Una società cinese "scheda" le autorità portuali italiane, nella lista anche Trieste
Una società cinese stila un enorme report che raccoglie migliaia di nomi del mondo della politica e dell'imprenditoria italiane oltre che delle autorità portuali di Trieste, Genova e Civitavecchia. Presenti anche i nomi di parenti e partner, con relativa "scheda"
Un enorme dossier, stilato da una società cinese, che raccoglie migliaia di nomi del mondo della politica e dell'imprenditoria italiane oltre che delle autorità portuali di Trieste, Genova e Civitavecchia. Come riportano "Il Foglio" e alcune testate internazionali, la società privata cinese con base a Shenzhen, la Zhenhua, ha prodotto la Okidb (Oversea Key Information DataBase), che raccoglie informazioni presenti pubblicamente sulle piattaforme social ma anche su articoli e blog. La prima parte riguarda esponenti del mondo della politica, dell'industria e della chiesa, con informazioni anche sui familiari e i coniugi, mentre la seconda si riferisce a persone che lavorano per i porti di Trieste, Genova fino a Civitavecchia.
Secondo il Foglio, in questa seconda parte sarebbero presenti “1.012 nomi di persone che hanno a che fare con l'influenza e gli obiettivi della Cina. Esiste, come prevedibile, tutta la famiglia Berlusconi fino all'ultimo dei nipoti. La famiglia Renzi.
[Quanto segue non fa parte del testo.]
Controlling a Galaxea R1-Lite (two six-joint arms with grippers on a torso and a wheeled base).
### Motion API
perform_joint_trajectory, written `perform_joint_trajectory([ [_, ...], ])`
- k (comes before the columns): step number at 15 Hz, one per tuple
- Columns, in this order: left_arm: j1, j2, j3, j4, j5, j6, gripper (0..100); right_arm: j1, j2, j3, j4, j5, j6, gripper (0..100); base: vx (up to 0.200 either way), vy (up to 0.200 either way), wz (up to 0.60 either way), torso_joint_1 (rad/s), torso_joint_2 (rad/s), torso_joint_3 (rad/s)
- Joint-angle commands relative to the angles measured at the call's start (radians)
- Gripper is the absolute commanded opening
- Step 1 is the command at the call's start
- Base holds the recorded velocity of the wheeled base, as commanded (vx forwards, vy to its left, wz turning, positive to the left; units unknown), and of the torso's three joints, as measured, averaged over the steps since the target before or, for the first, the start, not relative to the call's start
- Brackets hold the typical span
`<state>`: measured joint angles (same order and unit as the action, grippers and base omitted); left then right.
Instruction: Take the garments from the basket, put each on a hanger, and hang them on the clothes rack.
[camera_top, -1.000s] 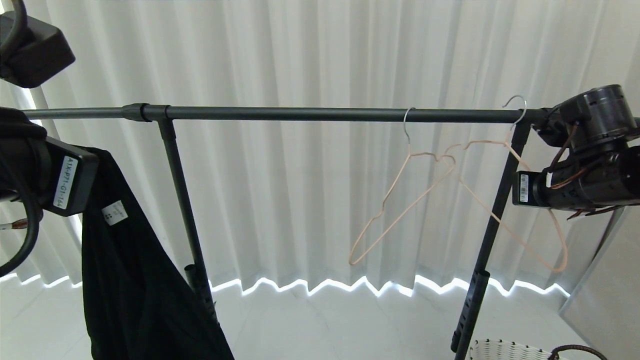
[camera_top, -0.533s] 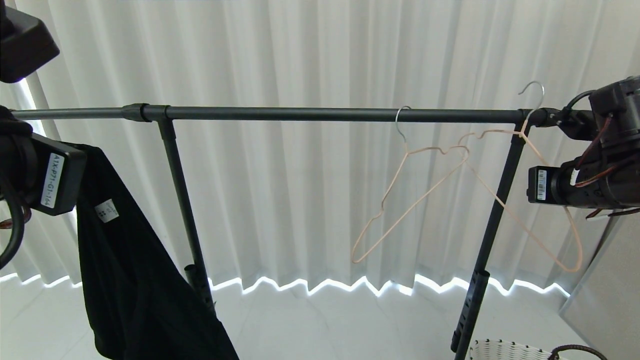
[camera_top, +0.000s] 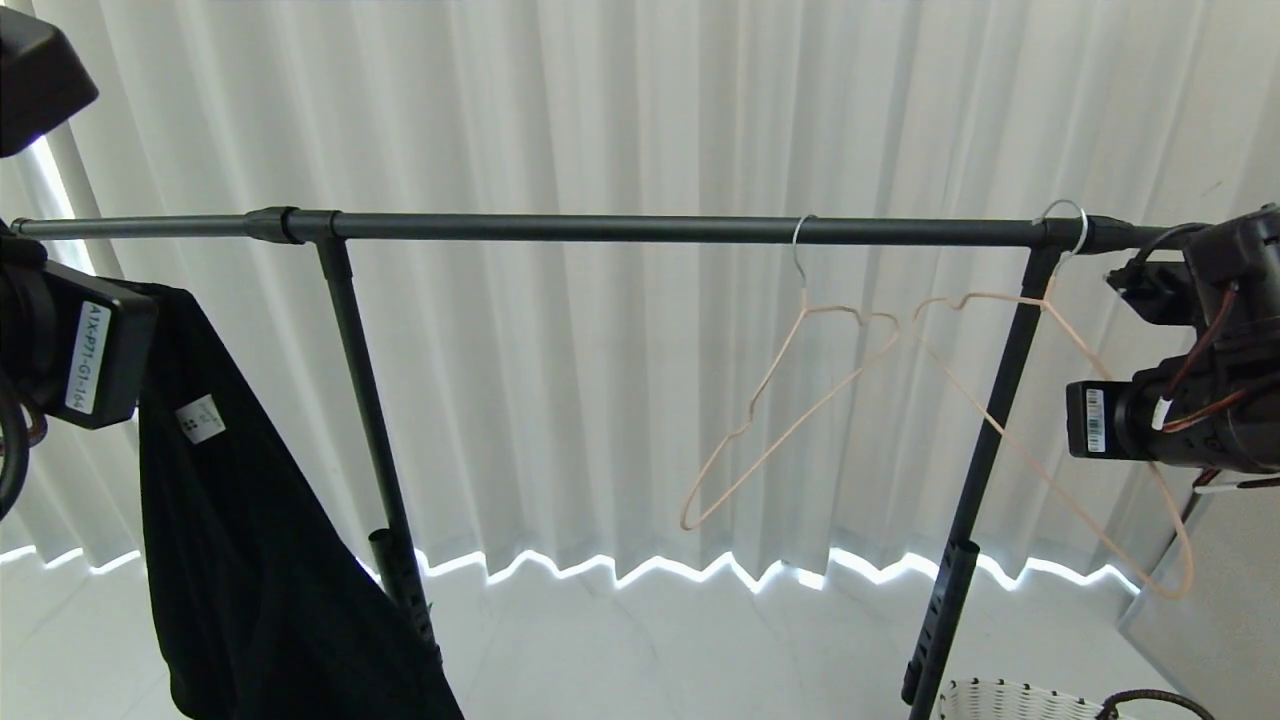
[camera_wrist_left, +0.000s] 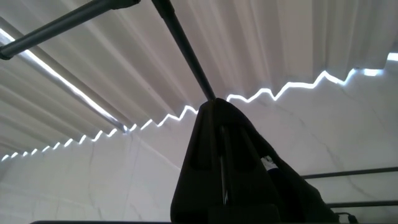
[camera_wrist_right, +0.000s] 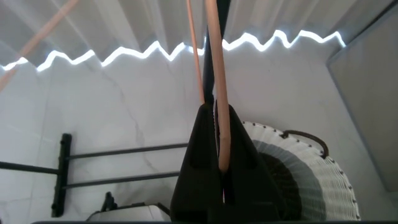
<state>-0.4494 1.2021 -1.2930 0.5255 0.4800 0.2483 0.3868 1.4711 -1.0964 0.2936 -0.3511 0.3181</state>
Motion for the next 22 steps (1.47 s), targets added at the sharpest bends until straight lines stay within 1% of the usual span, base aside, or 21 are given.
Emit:
perform_joint_trajectory([
  [1, 0.000, -0.001, 0.001, 0.001, 0.000, 0.000, 0, 0.015, -0.015, 0.035, -0.005, -0.002, 0.001, 0, 0.000, 0.000, 0.00, 0.000, 0.00, 0.000],
  [4, 0.000, -0.001, 0.001, 0.001, 0.000, -0.001, 0, 0.021, -0.023, 0.087, -0.031, -0.008, -0.001, 0, 0.000, 0.000, 0.00, 0.000, 0.00, 0.000],
  [6, 0.000, 0.001, 0.004, 0.001, 0.000, -0.001, 0, 0.047, -0.064, 0.142, -0.033, -0.022, 0.001, 0, 0.000, 0.000, 0.00, 0.000, 0.00, 0.000],
  [9, 0.000, -0.001, 0.024, 0.001, 0.002, -0.001, 0, 0.103, -0.153, 0.208, -0.030, -0.022, -0.001, 0, 0.000, 0.000, 0.00, 0.000, 0.00, 0.000],
  [11, 0.000, -0.007, 0.034, 0.001, 0.002, -0.001, 0, 0.153, -0.209, 0.256, -0.031, -0.026, 0.001, 0, -0.200, 0.000, 0.00, 0.007, 0.00, 0.002],
  [14, 0.001, -0.007, 0.038, -0.001, 0.002, -0.001, 0, 0.210, -0.253, 0.286, -0.030, -0.054, 0.001, 0, -0.200, 0.000, 0.00, -0.002, 0.00, 0.009],
  [22, 0.000, -0.006, 0.046, -0.001, 0.002, -0.001, 0, 0.334, -0.307, 0.288, -0.034, -0.060, -0.001, 0, -0.200, 0.000, 0.00, 0.003, 0.00, 0.005],
])
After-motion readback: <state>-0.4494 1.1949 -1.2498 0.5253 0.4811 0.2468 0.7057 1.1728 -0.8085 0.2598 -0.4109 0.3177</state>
La famiglia Merloni e Ferrero”. Una terza parte conterrebbe invece 2.732 nomi di indagati e condannati, per lo più “membri della criminalità organizzata”. Ognuno di questi nomi sarebbe pi catalogato secondo parole chiave, che definiscono i reati, presunti o commessi (estorsione, traffico di esseri umani, riciclaggio e altro).
Critiche da Pd e Forza Italia
Violente critiche dal Pd: in particolare il membro della Commissione Esteri della Camera Andrea Romano, ha parlato di “una vicenda, se vera, molto inquietante, non solo per la clamorosa violazione della privacy ma soprattutto per i risvolti relativi alla sicurezza nazionale”. Anche Forza Italia esprime preoccupazione: la deputata Deborah Bergamini chiede al ministro degli esteri Di Maio di convocare l'ambasciatore cinese e di riferire al Parlamento”.